We need road maps in our lives to give structure to what we do, but the road maps are always in a feedback loop with the events and places we like. Sometimes literally - we may drive to a wanted destination but go out of our way to eat at a favourite restaurant during the journey. That may then change the route we take for future journeys.


----------



## Thomyum2 (Apr 18, 2018)

les24preludes said:


> If you look at all the research on happiness you find it's usually divided into the "meaningful" where something is achieved and there is a sense of fulfilment, and the "pleasurable" which is simply about feeling good. We appear to have different circuits in our brains which interact. Part of what we regularly do is the search for meaning - trying to make sense of ourselves and the world by building up opinions, theories, generalisations, road maps. And part of what we do is purely hedonistic, what Freud called the Pleasure Principle.
> 
> I think the above applies to music in the same way it applies to a lot of other things in life. But these circuits interact on a constant basis, and I see no currency in trying to decide which "comes first". Take Baroque music as an example - your search for meaning may lead you to the generalisation that Baroque music is much less interesting than romantic or modern music and so not worth paying attention to. This may be derived from listening to a lot of "boring" Baroque music which you didn't like much. But this is then contradicted by the fact that you "like" bits of Vivaldi and Handel and a lot of Bach. So this gives you a feedback loop which generates a new generalisation e.g. "I find most Baroque music uninteresting with the exception of xxxxx". The same would apply to contemporary music, or 12 tone music etc.
> 
> We need road maps in our lives to give structure to what we do, but the road maps are always in a feedback loop with the events and places we like. Sometimes literally - we may drive to a wanted destination but go out of our way to eat at a favourite restaurant during the journey. That may then change the route we take for future journeys.

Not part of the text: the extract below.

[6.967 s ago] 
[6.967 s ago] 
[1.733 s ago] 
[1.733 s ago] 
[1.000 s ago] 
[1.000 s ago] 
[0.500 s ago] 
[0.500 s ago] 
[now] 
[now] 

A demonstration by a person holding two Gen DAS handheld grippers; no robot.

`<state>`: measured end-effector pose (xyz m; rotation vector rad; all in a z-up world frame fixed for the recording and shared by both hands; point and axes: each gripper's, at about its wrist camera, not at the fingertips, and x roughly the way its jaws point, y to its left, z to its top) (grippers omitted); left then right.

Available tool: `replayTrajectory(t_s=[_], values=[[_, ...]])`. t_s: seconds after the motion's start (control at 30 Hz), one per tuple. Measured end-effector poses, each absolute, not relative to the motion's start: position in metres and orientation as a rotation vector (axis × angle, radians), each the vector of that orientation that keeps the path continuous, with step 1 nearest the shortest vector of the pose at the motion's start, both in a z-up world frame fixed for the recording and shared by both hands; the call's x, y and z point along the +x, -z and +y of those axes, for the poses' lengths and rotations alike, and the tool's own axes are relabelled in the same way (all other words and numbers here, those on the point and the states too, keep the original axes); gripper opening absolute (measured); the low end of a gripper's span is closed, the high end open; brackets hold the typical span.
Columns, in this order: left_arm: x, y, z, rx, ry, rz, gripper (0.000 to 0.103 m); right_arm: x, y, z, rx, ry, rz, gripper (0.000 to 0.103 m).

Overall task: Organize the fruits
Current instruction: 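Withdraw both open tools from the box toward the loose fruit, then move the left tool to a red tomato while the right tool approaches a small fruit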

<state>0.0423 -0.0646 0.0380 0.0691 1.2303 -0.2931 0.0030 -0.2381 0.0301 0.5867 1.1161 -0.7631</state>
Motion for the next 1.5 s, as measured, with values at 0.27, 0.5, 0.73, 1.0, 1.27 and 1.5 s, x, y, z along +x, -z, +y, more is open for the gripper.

I think this is very insightful, and seems corresponds very much to my own experience. So while I do certainly encounter music that is like a 'love at first sight' experience as described in the OP, I also try to tackle music that doesn't necessarily make the best first impression on me. If I hear a piece programmed on a concert or recommended by people who's opinions about music I respect, and I don't like it right away, I kind of think of it as a challenge or a puzzle - a problem to be solved. I ask myself what am I missing, what are others hearing that I am not and explore music from that angle. Now sometimes it works, and sometimes not, but ever since childhood, I've always enjoyed solving puzzles of any kind, and so when I can take this approach and end up enjoying something that I initially didn't, not only does it bring new kinds of music into my life, but it also gives me a great sense of satisfaction in sort of that sense of finding 'meaning' that you've described.

It's so interesting to hear in these forum discussions how different people approach music in different ways, and always reminds me how lucky we are to have such a vast reservoir of great music available to us that no matter what approach we take, or whatever segment of music we choose to hone in on, there is a lifetime of good listening out there for all of us.


----------



## Merl (Jul 28, 2016)

I don't really look for reasons WHY I love a particular piece of music. There's just a feeling I get from it. It usually evokes an emotional response, whether that's sadness, joy, whatever! It's always changing too. Songs and pieces I used to adore are now just merely enjoyable and new music comes in and I forget about older stuff. I try not to analyse what I respond to. I just know I like it.


----------



## larold (Jul 20, 2017)

I'm not sure I can agree with love and reason. Do you have children? Did you love them the day they were born? I once heard a woman say to a newborn, "How can I love you so much? You were just born."

I think perhaps the old expression you don't find love it finds you is more the issue here. I say that because I don't think people love music the way they love people. Love for a friend, spouse, child or even a pet is often founded in feelings but it becomes deeper and more profound as time goes on -- any amount of time. 

Love for art may start out with feelings but those feelings fade with exposure. One you've heard Eroica 300 times I doubt you'll love it like you did the first 5 times you heard it.

I know I still love my wife 35 years later even though she does all manner of things that bother me. I don't have the same love for any classical music 35 years later. There is some I still like to hear but love … ? I don't think so.


----------



## Strange Magic (Sep 14, 2015)

^^^^I won't bore everyone with a list (or lists); suffice it to say that there are pieces of music, paintings, poems and stories, that I enjoy today with the same or sometimes an even richer appreciation than I had when I first experienced them and began to love them.


----------